PARIS — L’Union européenne a lancé lundi une vaste offensive pour attirer scientifiques et chercheurs du monde entier, en particulier ceux qui se sentent menacés ou marginalisés aux États-Unis, après la décision de l’administration Trump de geler les financements publics liés aux initiatives de diversité, d’équité et d’inclusion dans la recherche.

Lors d’un événement baptisé Choose Europe for Science à l’Université de la Sorbonne, le président français Emmanuel Macron a dénoncé une dérive inquiétante dans certaines démocraties. « Il y a quelques années, personne n’aurait imaginé qu’une des plus grandes démocraties du monde annulerait des programmes de recherche sous prétexte qu’ils contiennent le mot ‘diversité’ », a-t-il déclaré, visant implicitement les récentes mesures américaines. Il a également critiqué les restrictions sur les visas de chercheurs, affirmant : « Et pourtant, nous y sommes. »

La présidente de la Commission européenne, Ursula von der Leyen, a profité de cette tribune pour annoncer la création d’un programme de « super bourses » doté de 500 millions d’euros entre 2025 et 2027, destiné à attirer les meilleurs talents scientifiques. Ces fonds s’ajouteront au budget de plus de 16 milliards d’euros déjà alloué au Conseil européen de la recherche jusqu’en 2027. L’objectif : faire de l’Europe un « aimant » pour les chercheurs de haut niveau.

Von der Leyen a également annoncé que l’UE allait adopter une nouvelle législation pour inscrire la liberté de recherche scientifique dans le droit européen. « Les menaces augmentent dans le monde entier. L’Europe, elle, ne transigera pas sur ses principes », a-t-elle affirmé.

Cette initiative européenne intervient dans un contexte tendu aux États-Unis. Le mois dernier, plus de 380 projets financés par la National Science Foundation ont été annulés, conformément à un décret du président Trump visant à supprimer les subventions aux programmes portant sur la diversité, l’équité, l’inclusion ou la désinformation. Des recherches sur la censure numérique en Chine et en Iran ou sur les changements climatiques en Alaska ont été brutalement stoppées, suscitant des manifestations dans le milieu académique.

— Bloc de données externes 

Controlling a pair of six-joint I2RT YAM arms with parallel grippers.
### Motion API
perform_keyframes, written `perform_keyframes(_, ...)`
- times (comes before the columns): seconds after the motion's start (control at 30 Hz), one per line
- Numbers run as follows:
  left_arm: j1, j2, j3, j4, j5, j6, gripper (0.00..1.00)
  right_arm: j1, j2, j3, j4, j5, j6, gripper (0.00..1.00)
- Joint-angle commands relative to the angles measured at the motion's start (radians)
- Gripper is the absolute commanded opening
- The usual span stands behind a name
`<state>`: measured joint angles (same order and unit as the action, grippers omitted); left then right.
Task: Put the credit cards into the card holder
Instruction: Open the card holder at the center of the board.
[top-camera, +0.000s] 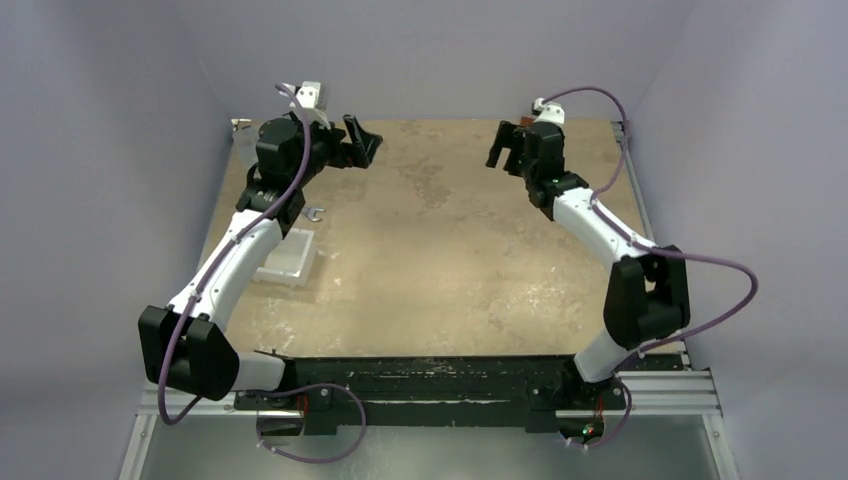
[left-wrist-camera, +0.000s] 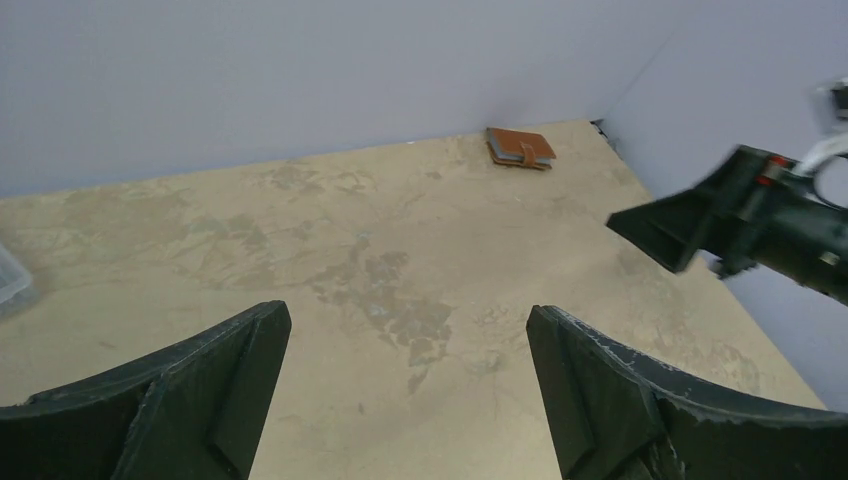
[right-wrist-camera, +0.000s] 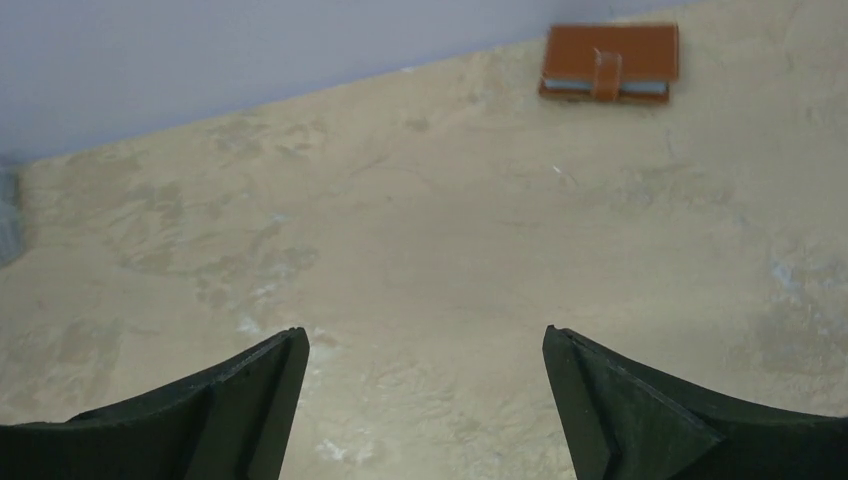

Sans nommer directement Trump, von der Leyen a qualifié ces coupes de « gigantesque erreur de calcul ». Elle a rappelé que la science « n’a ni passeport, ni genre, ni appartenance politique », soulignant que la diversité est « la sève vitale » de la recherche.

L’ancienne ministre allemande de la Défense, elle-même médecin de formation, a également promis de s’attaquer aux obstacles qui freinent encore la recherche en Europe, comme les lourdeurs administratives et le manque d’accès à l’industrie.

Pour sa part, Macron a plaidé pour que l’Europe devienne « un refuge » pour les scientifiques menacés. « Le message est simple : si vous aimez la liberté, venez ici. Aidez-nous à rester libres, à faire de la recherche, à investir dans notre avenir. »

Alors que les États-Unis se replient sur eux-mêmes sous la présidence Trump, l’Union européenne entend incarner un bastion de la liberté académique et de la diversité scientifique.